On to origins. Not far from our place is a city facility (Parks Department, I think) that has a Quonset hut on it. This is a structure that’s made of metal in the shape of an inverted half-circle:

I was pleased with myself that I knew what this was called, but I realized I had no idea why it was called a Quonset hut. (Well, I got the hut part.) My first guess is that it was named for someone named Quonset, although I’d never heard of anyone with that name.

But that’s not entirely off the mark. The Quonset hut was invented in its current form during WWII by a company that made them for the US Navy. (“Invented” here means, as with a lot of technology, “improved an earlier design of”; the inspiration was the Nissen hut originally designed by the British in WWI.) The name Quonset hut is a toponym, a word based on a place: the Navy first put these things up at a naval station at Quonset Point, Rhode Island.[2] The word Quonset is from the indigenous language spoken earlier in the area (Algonquin) that means “small, long place,” or so I read.

The capitalization of Quonset is explainable by its origins in the place name. But it turns out that Quonset is also a trademark. Or it was, anyway; it appears to have been cancelled in 2016. Perhaps the term will start being downcased over time.

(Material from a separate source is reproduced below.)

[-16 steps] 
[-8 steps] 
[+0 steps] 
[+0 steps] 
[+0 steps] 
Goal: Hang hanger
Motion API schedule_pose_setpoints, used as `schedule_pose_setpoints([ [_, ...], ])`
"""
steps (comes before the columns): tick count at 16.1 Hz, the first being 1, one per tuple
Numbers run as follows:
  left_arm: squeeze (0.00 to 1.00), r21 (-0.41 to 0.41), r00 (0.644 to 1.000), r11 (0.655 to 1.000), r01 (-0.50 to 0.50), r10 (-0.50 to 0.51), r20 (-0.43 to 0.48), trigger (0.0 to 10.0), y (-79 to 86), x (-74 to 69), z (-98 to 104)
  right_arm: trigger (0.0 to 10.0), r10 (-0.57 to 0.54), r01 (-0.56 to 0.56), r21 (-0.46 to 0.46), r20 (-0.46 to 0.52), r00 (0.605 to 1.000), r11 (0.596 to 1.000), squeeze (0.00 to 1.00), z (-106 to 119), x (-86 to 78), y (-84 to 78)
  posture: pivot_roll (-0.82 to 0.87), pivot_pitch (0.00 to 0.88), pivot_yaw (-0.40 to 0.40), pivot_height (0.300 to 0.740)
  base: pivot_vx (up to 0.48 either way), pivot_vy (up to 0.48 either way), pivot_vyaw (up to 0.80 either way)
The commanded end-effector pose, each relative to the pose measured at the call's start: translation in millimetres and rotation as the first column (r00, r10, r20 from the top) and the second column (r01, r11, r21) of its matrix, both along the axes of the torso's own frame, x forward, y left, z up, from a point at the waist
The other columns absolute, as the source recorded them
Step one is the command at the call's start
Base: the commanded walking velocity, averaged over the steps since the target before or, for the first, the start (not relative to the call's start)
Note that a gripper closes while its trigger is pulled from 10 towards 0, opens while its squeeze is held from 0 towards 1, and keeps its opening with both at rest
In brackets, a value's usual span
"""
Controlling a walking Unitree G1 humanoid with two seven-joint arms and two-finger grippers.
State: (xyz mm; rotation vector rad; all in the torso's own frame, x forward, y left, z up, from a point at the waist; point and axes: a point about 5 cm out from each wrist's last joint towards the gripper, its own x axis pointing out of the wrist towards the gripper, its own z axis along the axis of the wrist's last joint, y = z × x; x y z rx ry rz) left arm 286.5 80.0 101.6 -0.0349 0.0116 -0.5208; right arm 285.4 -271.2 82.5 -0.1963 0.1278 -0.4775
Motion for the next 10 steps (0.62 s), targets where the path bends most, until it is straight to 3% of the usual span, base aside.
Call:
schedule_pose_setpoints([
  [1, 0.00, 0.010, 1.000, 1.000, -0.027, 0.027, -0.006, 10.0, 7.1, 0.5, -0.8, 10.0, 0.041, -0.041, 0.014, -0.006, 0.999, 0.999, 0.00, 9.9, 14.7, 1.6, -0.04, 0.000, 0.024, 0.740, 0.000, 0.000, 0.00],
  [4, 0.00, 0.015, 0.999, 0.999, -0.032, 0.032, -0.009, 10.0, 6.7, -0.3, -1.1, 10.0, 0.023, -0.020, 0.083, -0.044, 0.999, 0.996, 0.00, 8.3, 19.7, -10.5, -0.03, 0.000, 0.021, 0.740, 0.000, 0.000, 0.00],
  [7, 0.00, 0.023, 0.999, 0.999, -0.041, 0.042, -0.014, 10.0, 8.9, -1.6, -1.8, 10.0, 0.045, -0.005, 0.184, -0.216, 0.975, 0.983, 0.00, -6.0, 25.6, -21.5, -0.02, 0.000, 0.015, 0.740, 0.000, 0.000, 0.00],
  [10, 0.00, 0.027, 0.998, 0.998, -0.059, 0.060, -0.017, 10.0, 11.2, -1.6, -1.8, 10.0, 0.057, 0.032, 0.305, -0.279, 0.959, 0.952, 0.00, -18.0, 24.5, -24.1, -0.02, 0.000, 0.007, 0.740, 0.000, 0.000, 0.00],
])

Quonset huts have some features that make them attractive for things like Parks Department storage. They’re premanufactured, hence quick to put up, and their design gives them structural strength. They also have no internal structural elements (poles, walls), so you can use all the space that’s enclosed by the metal. I suppose it’s fairly clear what the disadvantages might be, like if you’re sleeping on a cot near a wall and are startled awake. Or what your HOA probably has to say about putting one up in your backyard. But another advantage of Quonset huts is that they’re portable, so when you get tired of the HOA telling you what to do with your hut, you can just pack it up and move it to your next home.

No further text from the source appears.